Structured Draw Schedule Means Smarter Cash Flow
Fix and flip loan funds are released in phases that are tied to renovation milestones, for example:
Initial draw after purchase closing
Mid-project draws after rough-in electrical and/or plumbing
Final draw once the changes pass inspection
This helps prevent upfront interest on unused funds so your clients are not stuck paying for cash that’s sitting there not doing anything.
Terms Aligned With Your Exit Strategy
With up to 18 month terms, repayment schedules align with flip timelines. Once the property sells, the principal is repaid, which keeps the financing flexible and accountable.

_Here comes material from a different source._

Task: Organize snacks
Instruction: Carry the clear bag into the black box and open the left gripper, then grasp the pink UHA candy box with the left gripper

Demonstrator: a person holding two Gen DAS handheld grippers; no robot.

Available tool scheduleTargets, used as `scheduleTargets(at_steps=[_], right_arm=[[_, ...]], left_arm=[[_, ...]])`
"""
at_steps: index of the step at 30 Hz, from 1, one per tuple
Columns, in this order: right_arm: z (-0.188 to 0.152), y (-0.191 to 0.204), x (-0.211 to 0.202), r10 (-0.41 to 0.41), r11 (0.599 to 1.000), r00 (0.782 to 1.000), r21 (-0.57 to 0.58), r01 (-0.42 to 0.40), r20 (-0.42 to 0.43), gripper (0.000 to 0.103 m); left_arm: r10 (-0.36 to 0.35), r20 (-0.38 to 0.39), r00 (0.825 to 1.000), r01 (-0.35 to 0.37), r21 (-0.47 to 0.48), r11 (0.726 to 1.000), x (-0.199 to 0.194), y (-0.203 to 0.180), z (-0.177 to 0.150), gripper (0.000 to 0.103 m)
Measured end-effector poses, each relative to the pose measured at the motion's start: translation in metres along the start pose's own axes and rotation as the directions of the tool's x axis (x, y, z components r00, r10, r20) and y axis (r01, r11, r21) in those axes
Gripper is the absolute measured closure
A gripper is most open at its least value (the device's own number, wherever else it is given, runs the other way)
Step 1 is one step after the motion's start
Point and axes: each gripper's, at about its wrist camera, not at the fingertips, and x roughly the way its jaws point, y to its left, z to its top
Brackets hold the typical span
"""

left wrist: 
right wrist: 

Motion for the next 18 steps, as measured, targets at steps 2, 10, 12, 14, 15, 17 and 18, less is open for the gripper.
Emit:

It’s possible to grant your client an extension, but it’s far better for them to have a firm, short-term exit that’s backed by a timeline.
How Do These Structures Optimize Cash Flow?
We’re glad you asked! Here’s what to know to help your clients optimize cash flow with fix and flip loans.
Lower Monthly Carry
Thanks to interest-only draws and staged funding, your clients have minimal monthly payments until the project is essentially done. Less cash out-of-pocket gives you more runway and less stress. It’s a win-win.
Funds for Rehab, Not Just Purchase
A Constructive Capital Fix and Flip loan covers both acquisition and rehab expenses, so clients are not fronting the costs for the renovation. Their capital stays liquid until it is actually needed.
Scalable Repeatability
Because financial metrics are all about the project’s performance and not borrower income, your investor clients can run multiple flips through an LLC or even a single-asset structure, keeping cash flow and profit consistent deal after deal.
So What Might a Fix and Flip Loan Structure Look Like?
Here’s an illustrative example. Let’s say your client acquires a property at $200K; plan $50K worth of renovation expenses; and expect an ARV (After-Repair Value) of $300K. With Constructive Capital’s fix-and-flip loan structure, the loan can cover up to 90% of Initial Loan To Cost which could be up to $225K for purchase and rehab, if approaved.
You client would only pay interest on monthly draw payments. The rehab disbursement in the draw schedule is tied to milestones. That means a low down payment of cash up-front for your client, and it still keep cost overhead low while the job proceeds. After the sale, the loan is repaid in full, and your client collects the profit without holding a large debt in the interim.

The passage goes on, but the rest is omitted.